8. HEALTH AND SAFETY
You are expected to comply with the Company regulations concerning health and
safety at work.
9. PROPRIETARY INFORMATION
Information that is furnished to you under this Agreement or that you come into
contact with on the Company's premises or on the premises of any relevant
Associated Company or under the Company's or any such relevant Associated
Company's control ("Proprietary Information"), shall remain the property of the
Company or the relevant Associated Company. All copies of Proprietary
Information in written, graphic or other tangible form shall be returned to the
Company at its request. Unless such Proprietary Information was previously known
to you free of any obligation to keep it confidential, or has been or is
subsequently made public by the Company, or a third party without breach of any
agreement, it shall be kept confidential by you and such information shall be
used only in performing services under this Agreement, and may not be used or
disclosed to any other person, entity or for other purposes except upon such
terms as may be agreed upon between yourself and the Company in writing. The
Company may require you to sign a separate written agreement protecting the
Proprietary Information.
10. HOLIDAYS
Your vacation entitlement will be twenty-five (25) days per year (pro-rata for
part years).
11. TERMINATION OF EMPLOYMENT
Notwithstanding the Minimum Period or any successive period, your employment
hereunder may be terminated under the following circumstances:
11.1 DEATH. Your employment hereunder shall terminate upon your death. On
such termination, the Company will not pay any further salary, allowances or
benefits to you other than your entitlement under any Company benefit plan.
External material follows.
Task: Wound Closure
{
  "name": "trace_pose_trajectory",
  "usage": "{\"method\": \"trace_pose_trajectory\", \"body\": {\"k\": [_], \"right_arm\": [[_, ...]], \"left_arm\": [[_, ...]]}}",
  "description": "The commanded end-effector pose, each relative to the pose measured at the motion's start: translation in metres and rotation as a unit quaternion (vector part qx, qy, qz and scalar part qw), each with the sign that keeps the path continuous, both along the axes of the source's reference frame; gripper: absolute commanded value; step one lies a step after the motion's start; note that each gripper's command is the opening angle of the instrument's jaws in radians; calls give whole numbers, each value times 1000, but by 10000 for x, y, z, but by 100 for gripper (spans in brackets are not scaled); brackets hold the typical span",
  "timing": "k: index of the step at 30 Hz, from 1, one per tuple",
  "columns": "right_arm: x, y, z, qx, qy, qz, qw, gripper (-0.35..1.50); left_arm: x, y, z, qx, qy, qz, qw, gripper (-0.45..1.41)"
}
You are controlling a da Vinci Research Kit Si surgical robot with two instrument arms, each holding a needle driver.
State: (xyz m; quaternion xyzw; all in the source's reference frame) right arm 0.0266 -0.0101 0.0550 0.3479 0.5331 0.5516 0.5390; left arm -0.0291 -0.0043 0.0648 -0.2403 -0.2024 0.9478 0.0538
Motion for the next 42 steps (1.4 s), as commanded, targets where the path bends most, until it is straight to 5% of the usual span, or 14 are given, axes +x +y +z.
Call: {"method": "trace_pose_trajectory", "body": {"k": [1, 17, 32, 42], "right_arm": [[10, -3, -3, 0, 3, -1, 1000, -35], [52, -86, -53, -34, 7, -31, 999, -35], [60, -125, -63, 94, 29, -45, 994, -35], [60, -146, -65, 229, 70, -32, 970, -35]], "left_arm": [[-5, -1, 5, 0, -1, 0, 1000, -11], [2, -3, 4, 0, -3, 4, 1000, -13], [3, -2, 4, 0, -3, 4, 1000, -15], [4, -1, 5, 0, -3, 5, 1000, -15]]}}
11.2 DISABILITY. If you shall be or become incapacitated from any cause
whatsoever from efficiently performing your duties hereunder for six (6)
consecutive months or for twenty-six (26) weeks in the aggregate in any period
of fifty-two (52) consecutive weeks, the Company shall have the right to
terminate your employment hereunder for "Disability" and such termination in and
of itself shall not be, nor shall it be deemed to be, a breach of this
Agreement. Without prejudice to any other right under this Agreement (including,
without limitation, under sub-clauses 11.1, 11.3, 11.4, 11.5, 11.6 and 11.7) to
terminate your employment, the Company will not exercise its right under this
sub-clause 11.2 to terminate your employment for Disability if to do so would
prejudice your benefits under the Company's permanent disability plan. On such
termination, or in the event referred to in the last sentence, the Company will
not pay any further salary, allowances or benefits to you other than your
entitlement under any Company benefit plan.
11.3 CAUSE. The Company shall have the right to terminate your employment for
Cause and such termination in and of itself shall not be, nor shall it be deemed
to be, a breach of this Agreement. For purposes of this Agreement, the Company
shall have "Cause" to terminate your employment upon your:
(a) Willful misconduct, wrongdoing, fraud, theft, embezzlement or
dishonesty, whether committed before or after the date of
employment, if such conduct could reasonably damage the Company
or an Associated Company economically or damage its reputation;
or
(b) commission of, indictment (or similar legal process) with a
reasonable prospect of conviction for, conviction of or plea of
guilty or no contest to any crime (other than minor traffic
violations); or
(c) habitual drug or alcohol abuse; or
(d) refusal or neglect to comply with any lawful orders given to you
by the CEO and/or majority of the Board of the Company; or
(e) breach of any material term of this Agreement.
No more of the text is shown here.